YOUR ASSIGNMENT
Lower down are entries containing pictures. Copy exactly, without those pictures, the lines from the line with "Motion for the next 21" through the line with "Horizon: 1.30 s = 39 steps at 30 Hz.".
[[ RECORDS FOR PROCESSING open ]]
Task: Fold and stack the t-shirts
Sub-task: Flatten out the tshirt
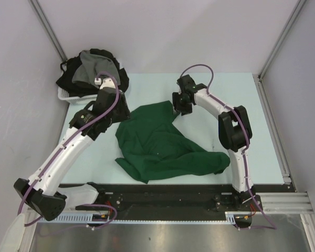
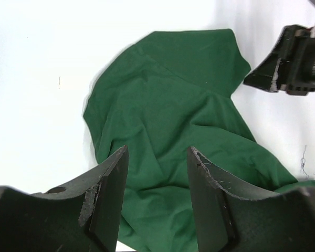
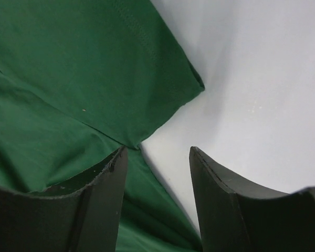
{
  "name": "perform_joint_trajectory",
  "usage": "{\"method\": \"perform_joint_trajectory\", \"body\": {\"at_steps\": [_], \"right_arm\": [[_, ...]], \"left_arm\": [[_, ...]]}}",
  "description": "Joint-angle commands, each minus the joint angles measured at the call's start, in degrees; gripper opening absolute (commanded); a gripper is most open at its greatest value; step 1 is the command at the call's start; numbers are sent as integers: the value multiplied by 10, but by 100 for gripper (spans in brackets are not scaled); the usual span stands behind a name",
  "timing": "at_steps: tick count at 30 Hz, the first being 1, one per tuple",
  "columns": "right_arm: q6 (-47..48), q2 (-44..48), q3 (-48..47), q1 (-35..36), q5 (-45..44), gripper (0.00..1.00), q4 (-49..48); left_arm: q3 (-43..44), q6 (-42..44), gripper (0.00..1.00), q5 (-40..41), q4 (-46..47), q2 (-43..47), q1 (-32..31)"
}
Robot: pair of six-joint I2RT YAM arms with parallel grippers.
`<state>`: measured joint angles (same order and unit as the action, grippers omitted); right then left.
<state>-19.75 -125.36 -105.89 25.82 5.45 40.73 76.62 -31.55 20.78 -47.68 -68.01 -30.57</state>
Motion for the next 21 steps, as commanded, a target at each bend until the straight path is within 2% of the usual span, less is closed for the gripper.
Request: {"method": "perform_joint_trajectory", "body": {"at_steps": [1,8,21], "right_arm": [[23,0,11,8,-6,55,-44],[45,-2,18,9,-18,54,-64],[72,-35,22,10,-52,52,-95]], "left_arm": [[-5,20,53,-14,25,26,2],[-16,36,54,-30,43,48,1],[-16,53,54,-32,15,71,0]]}}
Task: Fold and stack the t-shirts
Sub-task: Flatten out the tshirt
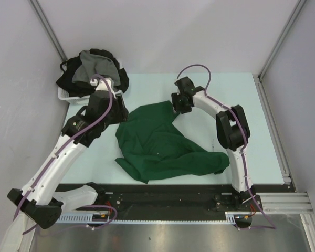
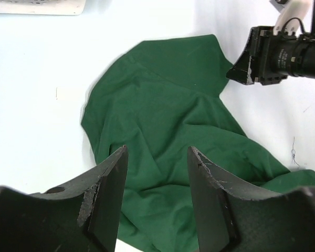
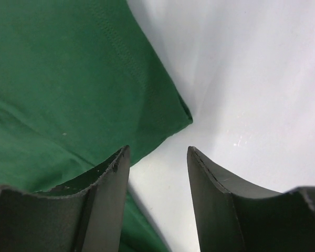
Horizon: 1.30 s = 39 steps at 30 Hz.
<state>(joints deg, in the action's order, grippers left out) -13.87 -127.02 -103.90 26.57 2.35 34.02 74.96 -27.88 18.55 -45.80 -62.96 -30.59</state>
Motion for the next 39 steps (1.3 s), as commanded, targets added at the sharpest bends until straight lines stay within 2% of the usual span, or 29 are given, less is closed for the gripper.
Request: {"method": "perform_joint_trajectory", "body": {"at_steps": [1,14,16,19,22,23,29,33,39], "right_arm": [[15,-21,2,2,-23,52,-32],[14,-57,-8,2,-23,47,-69],[13,-62,-10,2,-23,42,-69],[12,-69,-19,4,-19,29,-67],[15,-74,-32,3,-17,12,-62],[17,-77,-38,3,-17,0,-60],[43,-90,-78,4,-44,0,-61],[95,-101,-90,5,-73,0,-118],[80,-182,-237,-6,-60,0,-127]], "left_arm": [[1,17,54,-10,-5,22,-1],[3,20,55,-1,-40,46,-5],[4,19,55,1,-42,46,-6],[4,20,55,2,-43,46,-8],[5,20,55,3,-42,45,-8],[5,20,55,3,-42,45,-8],[4,22,55,1,-39,42,-10],[1,23,55,-3,-41,38,-14],[-20,20,55,-11,-45,36,-28]]}}
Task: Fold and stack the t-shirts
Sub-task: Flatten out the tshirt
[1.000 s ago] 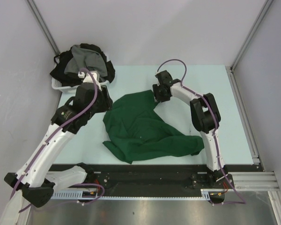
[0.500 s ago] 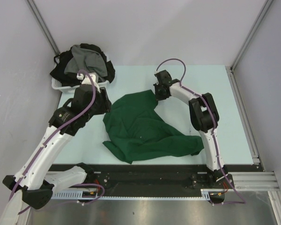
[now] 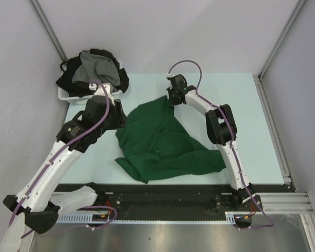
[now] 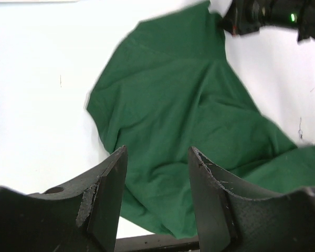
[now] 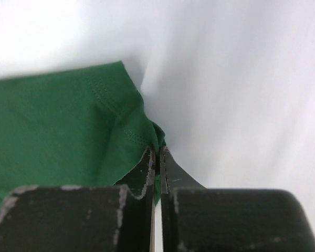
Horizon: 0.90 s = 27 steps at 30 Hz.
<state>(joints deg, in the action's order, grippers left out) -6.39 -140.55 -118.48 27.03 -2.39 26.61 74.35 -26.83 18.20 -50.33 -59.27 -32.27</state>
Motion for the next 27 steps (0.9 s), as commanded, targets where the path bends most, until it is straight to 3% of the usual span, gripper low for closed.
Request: {"method": "perform_joint_trajectory", "body": {"at_steps": [1,4,9,15,21,22,23,26,27], "right_arm": [[0,-57,-114,-11,-10,0,-57],[-12,-99,-210,-6,13,0,-77],[-25,-107,-225,3,75,0,-228],[-45,-136,-274,8,136,0,-327],[-50,-130,-249,13,136,1,-312],[-49,-127,-239,13,128,10,-306],[-48,-126,-225,12,114,29,-300],[-39,-118,-202,8,107,53,-289],[-36,-111,-197,6,104,56,-286]], "left_arm": [[-20,8,55,-8,1,-1,-16],[-31,5,55,-13,5,-3,-23],[-39,3,55,-15,9,-12,-33],[-51,2,55,-13,15,-15,-44],[-57,5,55,-20,28,-21,-45],[-54,5,55,-21,30,-23,-45],[-53,6,55,-21,30,-25,-46],[-49,8,55,-23,30,-25,-47],[-49,8,55,-23,30,-26,-47]]}}
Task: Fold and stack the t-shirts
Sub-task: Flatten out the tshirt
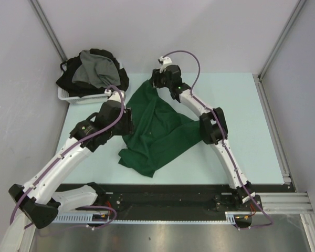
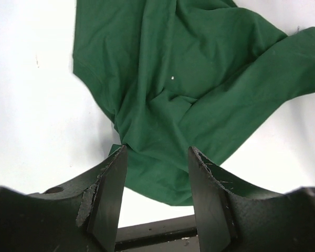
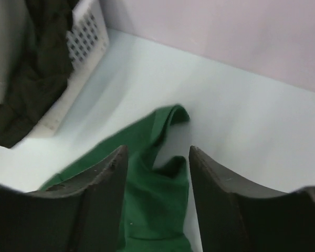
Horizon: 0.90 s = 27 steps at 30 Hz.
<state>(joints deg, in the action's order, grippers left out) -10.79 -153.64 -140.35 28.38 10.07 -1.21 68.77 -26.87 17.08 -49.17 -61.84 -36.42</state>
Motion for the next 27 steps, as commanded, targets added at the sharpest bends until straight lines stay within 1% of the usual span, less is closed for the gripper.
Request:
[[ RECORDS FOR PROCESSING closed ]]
EXERCISE ANSWER
Motion for the next 21 steps, as commanded, a target at each bend until the straight path is within 2% of the usual span, less is closed for the gripper.
Request: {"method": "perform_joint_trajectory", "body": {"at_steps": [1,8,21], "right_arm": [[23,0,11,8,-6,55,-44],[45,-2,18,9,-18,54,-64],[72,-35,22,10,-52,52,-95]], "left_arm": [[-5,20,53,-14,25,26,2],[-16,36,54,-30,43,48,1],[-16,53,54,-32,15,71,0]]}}
Task: Fold and stack the t-shirts
Sub-task: Flatten out the tshirt
Horizon: 1.30 s = 39 steps at 30 Hz.

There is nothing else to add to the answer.